After another ten minutes of ineffectual ransacking, Alucard found exactly what he wanted: a plastic sippy cup. It was old, and Alucard wrinkled his nose at the dust that had accumulated on the translucent lid. The cup probably hadn't seen the light of day for at least twenty years. Still, it was about time that Dante learned to use something other than a bottle. He was already eating solid foods, though determining exactly what sorts of solid foods he needed and would accept was an adventure in and of itself—an adventure that Integra usually ordered Alucard to oversee.

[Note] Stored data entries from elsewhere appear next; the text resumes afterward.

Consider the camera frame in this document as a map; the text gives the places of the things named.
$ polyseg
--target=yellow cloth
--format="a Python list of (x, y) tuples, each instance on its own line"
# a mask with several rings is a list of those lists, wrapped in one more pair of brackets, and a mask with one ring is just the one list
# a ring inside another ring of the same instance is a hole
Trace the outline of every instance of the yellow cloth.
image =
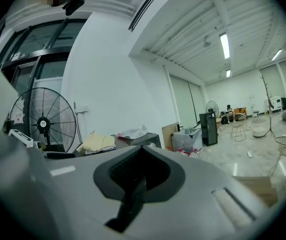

As Dante watched, the vampire took the sippy cup to the large chrome sink and ran scalding water over it for a good five minutes before even starting in with the sponge and soap. Once Alucard was certain the cup was sufficiently clean, he set about retrieving Dante's formula from the refrigerator. This particular formula was the third in a series carefully developed by Hellsing's medical and research staff to meet the changing needs of a growing dhampir. The core ingredient was donated human blood, but other elements had been added to help ensure proper development of teeth, bones, muscle, and everything else the doctors could think of. Dante smiled when he recognized the plastic packet his father emptied into a ceramic mug (the same that had almost met an unfortunate end a quarter hour earlier) and set it in the microwave. The teething ring was abandoned as the toddler stared expectantly at the vampire.

The blood was warm in less than a minute. Alucard poured some of it into the tiny green plastic cup he had located, snapped on the alabaster-white lid, and set the cup on the table in front of his son. Dante frowned at this change in routine. He was a rather intelligent boy, and he knew perfectly well that his father warmed the blood, then gave him a bottle. That was how things were supposed to go. This new presentation was a bit confounding to an infant's mind.

“Go on,” Alucard urged. “It's just the same as before.” His prior attempts at raising children had predated the invention of the sippy cup, so the vampire honestly had no clue what he was doing. Reason dictated that the process of weaning a child from a bottle to a cup with a lid would be easier than the process of weaning a child directly from a bottle to an open cup.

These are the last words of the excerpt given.